Sally Grey, LondonIs it possible to explain to me why Mr Wooley, for example, was given an open (and not closed) prison sentence in the first place? It beggers my belief that this was the case far more than he got away with it in the first place. Also, I'd like to know if there's anything the public can do to try and prevent this from happening in the future? Any MP's we can lobby? It's annoying that we are so powerless and it seems to me that if there's nothing we can do, then your programme was pointless. In fact, it's likely that all you've achieved is to make would be criminals more aware of the potential to make millions.
Steven, berkshireWhat is really ridiculous is that these fraduseter are allowed to escape so easily.
VAT fraud can be solved by allowing VAT Free movmenet of goods among registereed traders and amke VAT a national tax rather than an EU tax which complicate matters.
Charlie, Leamington SpaAn extraordinary business.
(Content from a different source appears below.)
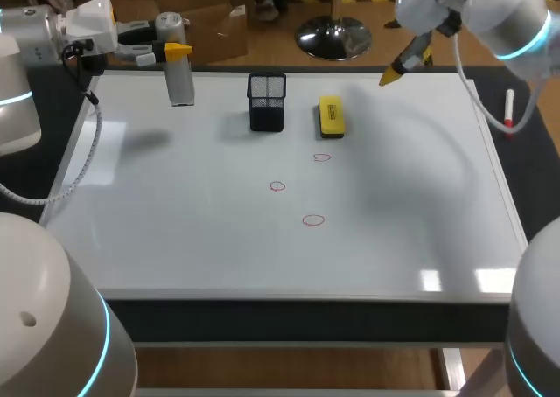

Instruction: Pick up the inspection probe, press it on each red-marked spot on the whiteboard one by one, put down the probe, pick up the eraser, and wipe off all the red marks.

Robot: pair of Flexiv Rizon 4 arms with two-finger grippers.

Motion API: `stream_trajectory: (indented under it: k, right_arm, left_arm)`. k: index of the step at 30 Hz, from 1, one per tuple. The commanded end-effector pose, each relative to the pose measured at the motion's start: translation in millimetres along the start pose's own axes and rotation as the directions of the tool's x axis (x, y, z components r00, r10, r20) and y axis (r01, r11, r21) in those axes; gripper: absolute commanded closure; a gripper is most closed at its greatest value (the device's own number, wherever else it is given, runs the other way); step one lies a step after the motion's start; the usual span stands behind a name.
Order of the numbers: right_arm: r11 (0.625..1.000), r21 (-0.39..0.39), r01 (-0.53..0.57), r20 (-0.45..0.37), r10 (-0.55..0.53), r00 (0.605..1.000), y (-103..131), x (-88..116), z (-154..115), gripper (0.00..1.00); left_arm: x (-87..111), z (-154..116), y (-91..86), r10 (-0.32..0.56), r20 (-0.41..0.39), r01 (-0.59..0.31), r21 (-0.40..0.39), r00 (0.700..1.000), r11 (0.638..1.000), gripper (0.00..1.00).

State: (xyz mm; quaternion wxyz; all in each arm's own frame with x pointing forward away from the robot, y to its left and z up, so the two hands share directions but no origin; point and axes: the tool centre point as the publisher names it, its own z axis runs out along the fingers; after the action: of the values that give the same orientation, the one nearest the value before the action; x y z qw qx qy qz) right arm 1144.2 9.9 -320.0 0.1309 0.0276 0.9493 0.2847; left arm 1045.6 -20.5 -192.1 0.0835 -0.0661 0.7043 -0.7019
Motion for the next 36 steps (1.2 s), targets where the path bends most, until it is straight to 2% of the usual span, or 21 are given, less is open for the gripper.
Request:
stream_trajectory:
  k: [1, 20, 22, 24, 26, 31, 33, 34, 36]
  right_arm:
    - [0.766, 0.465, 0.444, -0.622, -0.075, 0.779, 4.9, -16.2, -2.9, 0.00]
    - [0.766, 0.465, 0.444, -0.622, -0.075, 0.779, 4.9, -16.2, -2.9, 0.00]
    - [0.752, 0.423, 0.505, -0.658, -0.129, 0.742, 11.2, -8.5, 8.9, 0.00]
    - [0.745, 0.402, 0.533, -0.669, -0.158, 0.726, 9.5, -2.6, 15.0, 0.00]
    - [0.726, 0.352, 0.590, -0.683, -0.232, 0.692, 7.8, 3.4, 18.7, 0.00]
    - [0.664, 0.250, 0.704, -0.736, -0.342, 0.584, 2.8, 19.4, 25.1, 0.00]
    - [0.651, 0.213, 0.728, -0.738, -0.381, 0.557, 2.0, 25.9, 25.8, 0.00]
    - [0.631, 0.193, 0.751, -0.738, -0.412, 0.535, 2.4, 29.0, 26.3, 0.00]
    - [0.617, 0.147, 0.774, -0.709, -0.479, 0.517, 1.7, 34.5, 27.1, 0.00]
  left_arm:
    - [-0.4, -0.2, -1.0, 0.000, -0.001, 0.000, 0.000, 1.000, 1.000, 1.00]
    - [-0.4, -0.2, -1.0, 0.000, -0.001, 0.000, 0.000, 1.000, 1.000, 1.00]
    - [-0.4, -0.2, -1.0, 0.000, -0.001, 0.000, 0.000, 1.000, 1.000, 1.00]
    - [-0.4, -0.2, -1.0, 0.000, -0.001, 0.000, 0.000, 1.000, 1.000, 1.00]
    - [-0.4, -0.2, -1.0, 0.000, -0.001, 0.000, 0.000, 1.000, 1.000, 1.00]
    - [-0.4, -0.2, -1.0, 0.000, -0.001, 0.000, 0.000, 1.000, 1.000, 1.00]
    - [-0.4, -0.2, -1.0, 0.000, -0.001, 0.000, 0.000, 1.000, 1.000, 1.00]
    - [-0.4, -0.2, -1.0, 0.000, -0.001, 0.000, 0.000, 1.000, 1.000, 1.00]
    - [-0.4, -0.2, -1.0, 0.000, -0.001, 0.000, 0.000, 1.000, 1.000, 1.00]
It is always difficult to explain the way these scams work without seeming to give us all instructions on how to make millions illegally. But it would nevertheless have been good to have more of the explanations and less of the frankly embarrassing visual gimmicks: so the guy could afford a Ferrari. Fine - we don't need to see the reporter driving one. In fact, we don't need to see the reporter at all.
D Shackle, FolkestoneThis just makes my blood boil. Why should I as an ordinary tax paying citizen be bothered to actually PAY MY TAX just for someone else to steal. This MUST be stopped immediatly. In a time when this govenment is forcing people to sell their hard earned homes to recieve the care they need in their later years it is disgusting they sit back and do nothing to prevent these thugs from stealing not just millions but BILLIONS of pounds of our money. Lets get out of europe now before the crooks of this world bancrupt our country.
Brian Cohen, Guildfordgod programme etc- however, the basic scheme was not at all well explained- eg how did a pipe fitter of relatively low income acquire the £1m mentioned to make purchase of first lot of phones? Also when sold-(I operate the VAT rules, have done for 25 years, I know them backwards, forwards etc etc-) when a sale is made, a corresponding income has to be shown in bank account-- which includes the VAT- I underatand that in the cases you mentioned this VAT was collected, but not remitted- if the sale was effectively made to the fraudster themselves, (so they could re-import thr same items), then how was this fraudulent VAT raised? ie where did the money come from? Seems to me there is a missing eleemnt in the story somewhere- maybe witheld from programme to avoid others duplicating this crime, but although it is a very serious issue, we all suffer, the programme did not really make a good case for how it works. It left me thinking if there was in fact a crime at all- Solution to it all- abolish VAT altogether, and replace it with an end user sales tax only- which with VAT, paying it, reclaiming etc it amounts to that anyway- but by having only a sales tax at the end user , all fraud is elimated at a stroke, because no trader input/output tax is collected, claimed processed etc. Simple. Not foolproof, but limits fraud to one area only.
Neil Clegg, Burnleythe VAT fraud was an interesting story, but the treatment was childish and "dumb", let's have the old serious style back please.